Why do I do this?

What is the goal of my blog? The goal is to let you know what its like to be me. I want to educate you on my life and what I go thru now and what I have gone thru in the past as a person born HIV positive. I want to share my passion for life with you and entertain an adventure thru my mind.

What topics will my blog cover? I plan on writing about anything that comes to my mind. Topics that you will certainly read about will be politics, health, current events, and anything that is going on in my life. HIV affects life in many different ways. I have stories that will make you laugh and stories that will make you cry.  Trying to have a social life while positive is very hard because others and their lack of information can lead to discrimination and I tend to tell you guys all about it.

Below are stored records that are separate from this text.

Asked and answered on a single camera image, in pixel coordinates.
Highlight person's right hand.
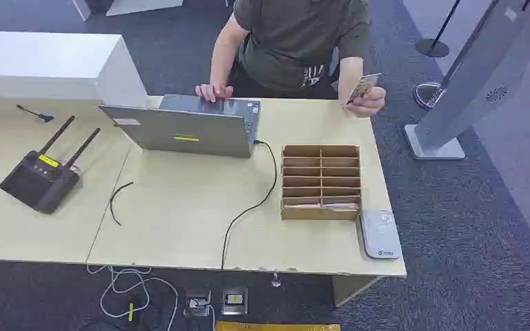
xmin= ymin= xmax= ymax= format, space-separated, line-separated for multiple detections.
xmin=195 ymin=83 xmax=235 ymax=103

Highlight person's left hand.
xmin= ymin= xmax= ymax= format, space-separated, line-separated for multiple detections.
xmin=346 ymin=86 xmax=387 ymax=119

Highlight printed card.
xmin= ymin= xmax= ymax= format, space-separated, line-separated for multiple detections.
xmin=346 ymin=72 xmax=382 ymax=106

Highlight grey laptop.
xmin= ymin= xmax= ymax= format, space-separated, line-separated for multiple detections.
xmin=99 ymin=94 xmax=262 ymax=159

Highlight chrome round stand base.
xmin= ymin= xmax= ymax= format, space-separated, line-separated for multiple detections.
xmin=413 ymin=81 xmax=445 ymax=112

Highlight person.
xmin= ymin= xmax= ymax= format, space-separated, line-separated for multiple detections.
xmin=195 ymin=0 xmax=387 ymax=119

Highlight wooden card box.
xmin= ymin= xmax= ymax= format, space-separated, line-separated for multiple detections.
xmin=280 ymin=144 xmax=363 ymax=222

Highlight grey standing kiosk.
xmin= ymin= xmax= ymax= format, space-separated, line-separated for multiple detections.
xmin=404 ymin=0 xmax=530 ymax=161

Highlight cards in wooden box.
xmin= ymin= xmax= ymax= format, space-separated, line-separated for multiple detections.
xmin=284 ymin=201 xmax=360 ymax=211

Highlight white partition desk block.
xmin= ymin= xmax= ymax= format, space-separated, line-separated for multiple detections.
xmin=0 ymin=30 xmax=149 ymax=109

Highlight black router with antennas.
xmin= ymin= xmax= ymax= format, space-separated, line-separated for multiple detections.
xmin=0 ymin=115 xmax=101 ymax=215

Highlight grey floor socket box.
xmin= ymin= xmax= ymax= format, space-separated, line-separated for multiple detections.
xmin=183 ymin=288 xmax=213 ymax=319
xmin=221 ymin=287 xmax=249 ymax=316

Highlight yellow padded envelope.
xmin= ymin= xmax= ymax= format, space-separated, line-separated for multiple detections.
xmin=215 ymin=320 xmax=342 ymax=331

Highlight black stanchion post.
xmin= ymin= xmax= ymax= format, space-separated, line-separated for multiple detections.
xmin=415 ymin=0 xmax=462 ymax=59

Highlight black laptop power cable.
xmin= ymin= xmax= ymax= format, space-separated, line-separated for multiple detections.
xmin=219 ymin=139 xmax=279 ymax=271

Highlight short black loose cable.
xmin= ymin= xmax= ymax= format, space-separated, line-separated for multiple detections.
xmin=109 ymin=181 xmax=135 ymax=227

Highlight white floor cable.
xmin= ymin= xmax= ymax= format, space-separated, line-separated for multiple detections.
xmin=86 ymin=263 xmax=180 ymax=331

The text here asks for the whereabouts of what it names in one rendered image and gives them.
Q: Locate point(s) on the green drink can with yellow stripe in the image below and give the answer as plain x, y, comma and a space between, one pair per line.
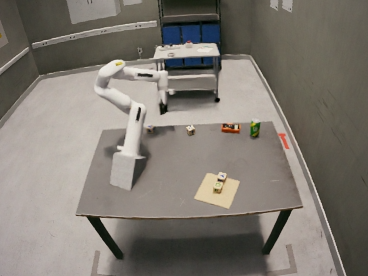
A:
255, 127

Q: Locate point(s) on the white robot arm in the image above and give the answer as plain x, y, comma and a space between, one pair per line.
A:
136, 112

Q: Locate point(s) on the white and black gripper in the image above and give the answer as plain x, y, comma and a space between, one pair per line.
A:
162, 97

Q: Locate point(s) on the tan square mat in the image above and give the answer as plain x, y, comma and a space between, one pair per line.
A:
223, 199

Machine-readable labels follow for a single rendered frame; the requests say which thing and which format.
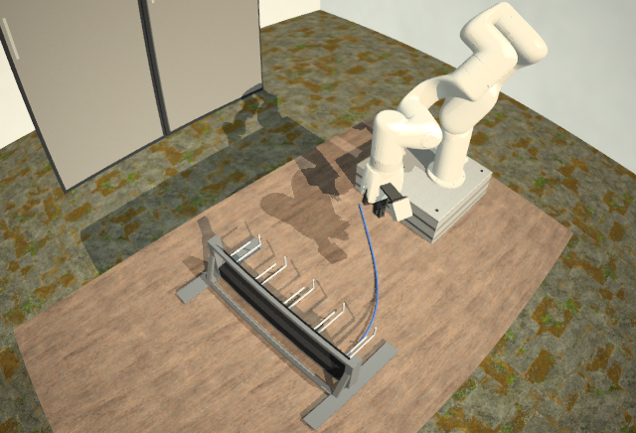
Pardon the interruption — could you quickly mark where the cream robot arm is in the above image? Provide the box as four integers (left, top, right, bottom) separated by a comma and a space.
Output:
370, 2, 548, 188

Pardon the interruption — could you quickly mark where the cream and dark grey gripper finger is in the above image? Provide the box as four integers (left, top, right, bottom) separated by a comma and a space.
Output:
381, 198, 390, 217
362, 189, 383, 218

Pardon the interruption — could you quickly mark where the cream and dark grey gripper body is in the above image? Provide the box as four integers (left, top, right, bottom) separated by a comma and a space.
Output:
360, 162, 403, 203

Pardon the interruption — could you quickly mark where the grey metal rack frame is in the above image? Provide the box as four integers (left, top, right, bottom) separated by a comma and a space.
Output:
176, 235, 398, 430

Who is the target audience of my blog? I hope to target those who are going thru the same things that I am going thru and those who know nothing about HIV. I hope to educate some and remind others of how we can stop AIDS.

What do I hope to get from blogging? I have attempted to write my story into a novel but I have been diagnosed with depression for the last 2 years. I have moments when I feel like I can focus and get anything done and I also have moment when I am so sad and UN-motivated that I just can’t think of doing anything that requires my attention. On the sad days I might try to blog about the fact that I’m feeling sad but I honestly choose to ignore life and stare at a wall until I fall asleep. I have started my book several times but those sad days creep in and I look at how much I have done compared to how much I have left to do and I just seems like a never-ending task. I grew up waiting to die so I hate to admit it but I have never accomplished a long-term goal. I jump from project to project and if it takes to long I dump it and move on to the next. With blogging I find I can just do short post to get the idea out and it’s not too much to commit to at once. As I go along I hope to be able to piece my book together using my blogs and just tying them together to make sense.

Even this entry will somehow end up in my book. I hope that I am going about this the right way but even if I don’t end up with a book and even if no one reads my blogs I will feel good about the fact that I have a couple of my stories preserved in text. I feel words are the only way any person can live forever.